Write out the whole listing again, exactly as given.

[Opening Data section section]

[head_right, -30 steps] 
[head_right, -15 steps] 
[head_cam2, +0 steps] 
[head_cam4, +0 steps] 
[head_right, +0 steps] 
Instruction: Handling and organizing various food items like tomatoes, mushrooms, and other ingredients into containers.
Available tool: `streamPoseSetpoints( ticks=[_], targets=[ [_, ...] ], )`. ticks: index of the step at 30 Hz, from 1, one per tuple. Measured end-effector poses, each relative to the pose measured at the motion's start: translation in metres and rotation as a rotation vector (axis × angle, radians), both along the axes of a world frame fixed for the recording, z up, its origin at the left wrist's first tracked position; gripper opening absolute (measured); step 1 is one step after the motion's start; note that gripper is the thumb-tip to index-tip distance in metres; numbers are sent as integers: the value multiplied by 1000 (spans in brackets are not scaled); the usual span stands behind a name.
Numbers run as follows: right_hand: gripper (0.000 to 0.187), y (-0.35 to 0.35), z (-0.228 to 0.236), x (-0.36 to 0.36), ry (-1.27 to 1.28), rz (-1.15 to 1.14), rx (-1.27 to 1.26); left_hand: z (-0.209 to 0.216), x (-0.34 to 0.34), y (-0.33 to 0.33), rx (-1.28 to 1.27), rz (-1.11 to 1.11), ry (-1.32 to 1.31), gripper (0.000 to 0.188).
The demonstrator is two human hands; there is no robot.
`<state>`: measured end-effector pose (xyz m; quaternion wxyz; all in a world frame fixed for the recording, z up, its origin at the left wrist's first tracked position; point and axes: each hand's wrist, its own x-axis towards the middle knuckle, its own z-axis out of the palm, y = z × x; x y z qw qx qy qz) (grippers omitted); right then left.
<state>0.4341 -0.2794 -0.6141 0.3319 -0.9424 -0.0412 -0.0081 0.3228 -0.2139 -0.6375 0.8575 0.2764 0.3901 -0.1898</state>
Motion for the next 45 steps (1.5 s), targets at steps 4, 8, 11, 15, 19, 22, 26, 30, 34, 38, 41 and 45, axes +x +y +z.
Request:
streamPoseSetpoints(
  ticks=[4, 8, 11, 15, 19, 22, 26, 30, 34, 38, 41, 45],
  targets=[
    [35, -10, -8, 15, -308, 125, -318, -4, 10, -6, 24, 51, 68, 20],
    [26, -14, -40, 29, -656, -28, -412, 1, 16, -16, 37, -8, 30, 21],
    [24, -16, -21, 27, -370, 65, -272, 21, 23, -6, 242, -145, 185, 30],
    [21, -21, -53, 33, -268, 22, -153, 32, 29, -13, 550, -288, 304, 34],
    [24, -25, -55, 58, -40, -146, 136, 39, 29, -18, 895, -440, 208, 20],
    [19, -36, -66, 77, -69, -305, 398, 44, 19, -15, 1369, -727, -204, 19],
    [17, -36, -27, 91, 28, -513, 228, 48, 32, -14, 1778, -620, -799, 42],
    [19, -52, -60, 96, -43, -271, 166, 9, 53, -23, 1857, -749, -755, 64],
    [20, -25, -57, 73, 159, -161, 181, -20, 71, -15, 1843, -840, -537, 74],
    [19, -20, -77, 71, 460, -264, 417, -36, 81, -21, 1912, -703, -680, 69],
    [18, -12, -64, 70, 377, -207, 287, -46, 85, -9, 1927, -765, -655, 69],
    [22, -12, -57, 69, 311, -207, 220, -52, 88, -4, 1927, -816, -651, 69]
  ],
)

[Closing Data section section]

### Your response:
[head_right, -30 steps] 
[head_right, -15 steps] 
[head_cam2, +0 steps] 
[head_cam4, +0 steps] 
[head_right, +0 steps] 
Instruction: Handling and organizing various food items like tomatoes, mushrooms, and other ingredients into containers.
Available tool: `streamPoseSetpoints( ticks=[_], targets=[ [_, ...] ], )`. ticks: index of the step at 30 Hz, from 1, one per tuple. Measured end-effector poses, each relative to the pose measured at the motion's start: translation in metres and rotation as a rotation vector (axis × angle, radians), both along the axes of a world frame fixed for the recording, z up, its origin at the left wrist's first tracked position; gripper opening absolute (measured); step 1 is one step after the motion's start; note that gripper is the thumb-tip to index-tip distance in metres; numbers are sent as integers: the value multiplied by 1000 (spans in brackets are not scaled); the usual span stands behind a name.
Numbers run as follows: right_hand: gripper (0.000 to 0.187), y (-0.35 to 0.35), z (-0.228 to 0.236), x (-0.36 to 0.36), ry (-1.27 to 1.28), rz (-1.15 to 1.14), rx (-1.27 to 1.26); left_hand: z (-0.209 to 0.216), x (-0.34 to 0.34), y (-0.33 to 0.33), rx (-1.28 to 1.27), rz (-1.11 to 1.11), ry (-1.32 to 1.31), gripper (0.000 to 0.188).
The demonstrator is two human hands; there is no robot.
`<state>`: measured end-effector pose (xyz m; quaternion wxyz; all in a world frame fixed for the recording, z up, its origin at the left wrist's first tracked position; point and axes: each hand's wrist, its own x-axis towards the middle knuckle, its own z-axis out of the palm, y = z × x; x y z qw qx qy qz) (grippers omitted); right then left.
<state>0.4341 -0.2794 -0.6141 0.3319 -0.9424 -0.0412 -0.0081 0.3228 -0.2139 -0.6375 0.8575 0.2764 0.3901 -0.1898</state>
Motion for the next 45 steps (1.5 s), targets at steps 4, 8, 11, 15, 19, 22, 26, 30, 34, 38, 41 and 45, axes +x +y +z.
Request:
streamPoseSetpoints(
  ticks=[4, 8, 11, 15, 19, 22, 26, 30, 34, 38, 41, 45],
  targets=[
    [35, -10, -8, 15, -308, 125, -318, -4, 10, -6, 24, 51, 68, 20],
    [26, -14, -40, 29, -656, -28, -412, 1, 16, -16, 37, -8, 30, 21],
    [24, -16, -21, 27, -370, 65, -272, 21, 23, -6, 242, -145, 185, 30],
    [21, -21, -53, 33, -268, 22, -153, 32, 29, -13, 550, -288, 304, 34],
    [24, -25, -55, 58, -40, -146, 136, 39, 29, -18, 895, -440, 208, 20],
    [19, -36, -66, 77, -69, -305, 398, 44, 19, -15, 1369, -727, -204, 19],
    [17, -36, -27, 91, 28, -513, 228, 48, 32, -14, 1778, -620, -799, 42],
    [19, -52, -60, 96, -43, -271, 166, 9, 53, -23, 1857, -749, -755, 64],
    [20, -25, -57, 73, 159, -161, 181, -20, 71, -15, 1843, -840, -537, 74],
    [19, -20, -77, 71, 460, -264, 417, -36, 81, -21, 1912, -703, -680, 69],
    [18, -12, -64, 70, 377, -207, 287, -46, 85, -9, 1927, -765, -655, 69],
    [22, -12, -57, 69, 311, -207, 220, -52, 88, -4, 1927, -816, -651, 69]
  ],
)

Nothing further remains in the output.